The company also shows a broader planning and licensing layer, including ToHa3 and ToHa4 with about 100 thousand sqm for Amot's share, HaSolelim with about 110 thousand sqm, and the Amot-Rabad building with about 30 thousand sqm. That is a meaningful longer-dated growth option, but it is not part of the quantitative bridge to NIS 1,411 million of NOI.

That is actually a strength in reading this continuation. The bridge Amot is pointing to for the next few years does not rest on distant planning optionality. It rests on three projects already under construction. That makes the question sharper: not whether Amot has land and rights for another decade, but whether the nearer ToHa2-Halehi-K layer will arrive at the pace and with the quality the company is signaling.

Conclusion

The follow-up thesis is simple: Amot's NOI bridge is real, but it is not fully de-risked. ToHa2 already has an anchor tenant that changed the story, yet the selected local evidence currently discloses an anchor lease only for a material portion of the marketable area. Halehi has already shown some demand proof, but mostly in retail rather than offices. K adds another NOI layer, but it belongs mostly to the 2028 timetable.

So the market should not ask only whether Amot has an impressive development pipeline. That part is already visible.
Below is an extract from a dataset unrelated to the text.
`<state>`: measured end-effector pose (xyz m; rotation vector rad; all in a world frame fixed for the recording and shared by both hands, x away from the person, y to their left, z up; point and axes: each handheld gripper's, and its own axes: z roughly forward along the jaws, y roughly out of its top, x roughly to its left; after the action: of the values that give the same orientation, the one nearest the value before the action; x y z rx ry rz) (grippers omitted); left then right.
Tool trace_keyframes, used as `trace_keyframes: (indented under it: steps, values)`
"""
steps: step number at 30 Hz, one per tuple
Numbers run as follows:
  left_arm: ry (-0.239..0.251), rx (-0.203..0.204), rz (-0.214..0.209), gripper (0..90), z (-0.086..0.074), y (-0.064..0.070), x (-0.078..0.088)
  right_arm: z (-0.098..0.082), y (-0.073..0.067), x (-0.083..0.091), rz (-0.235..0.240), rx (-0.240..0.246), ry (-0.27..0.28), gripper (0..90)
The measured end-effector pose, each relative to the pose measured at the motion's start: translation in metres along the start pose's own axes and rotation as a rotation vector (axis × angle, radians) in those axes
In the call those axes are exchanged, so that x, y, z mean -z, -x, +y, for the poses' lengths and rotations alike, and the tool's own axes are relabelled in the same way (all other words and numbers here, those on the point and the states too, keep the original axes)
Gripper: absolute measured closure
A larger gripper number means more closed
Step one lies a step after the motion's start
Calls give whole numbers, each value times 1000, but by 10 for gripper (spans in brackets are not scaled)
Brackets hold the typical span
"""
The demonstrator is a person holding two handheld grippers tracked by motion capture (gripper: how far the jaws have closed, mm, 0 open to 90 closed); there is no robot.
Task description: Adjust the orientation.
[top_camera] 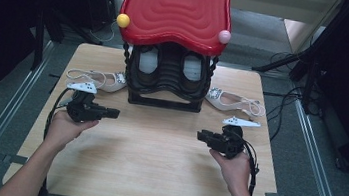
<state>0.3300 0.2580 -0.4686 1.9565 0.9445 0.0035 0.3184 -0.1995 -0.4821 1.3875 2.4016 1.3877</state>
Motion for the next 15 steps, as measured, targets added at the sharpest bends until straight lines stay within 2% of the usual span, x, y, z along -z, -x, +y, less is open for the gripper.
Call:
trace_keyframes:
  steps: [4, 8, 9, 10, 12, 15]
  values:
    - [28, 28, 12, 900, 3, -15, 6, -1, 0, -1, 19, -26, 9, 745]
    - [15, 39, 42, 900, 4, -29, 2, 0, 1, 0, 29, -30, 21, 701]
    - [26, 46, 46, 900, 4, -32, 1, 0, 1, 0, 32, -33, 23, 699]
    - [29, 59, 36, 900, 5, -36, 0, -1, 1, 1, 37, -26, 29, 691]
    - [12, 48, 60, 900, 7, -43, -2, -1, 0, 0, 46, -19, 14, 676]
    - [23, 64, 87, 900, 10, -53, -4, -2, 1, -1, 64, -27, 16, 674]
The right question is how much of the NIS 256 million of NOI the company attributes to projects under construction will come from space that is already signed, and how much still depends on successful leasing and clean execution against the timetable.

The next 2 to 4 quarters should be a very sharp test: more leases in ToHa2, real marketing progress in Halehi's office tower, and confirmation that the late-2026 to early-2027 handoff in ToHa2 is actually holding. If that happens, the NOI bridge will look much more tangible. If not, the market is likely to keep reading this pipeline as valid optionality on paper, but not as NOI that is already ready to arrive.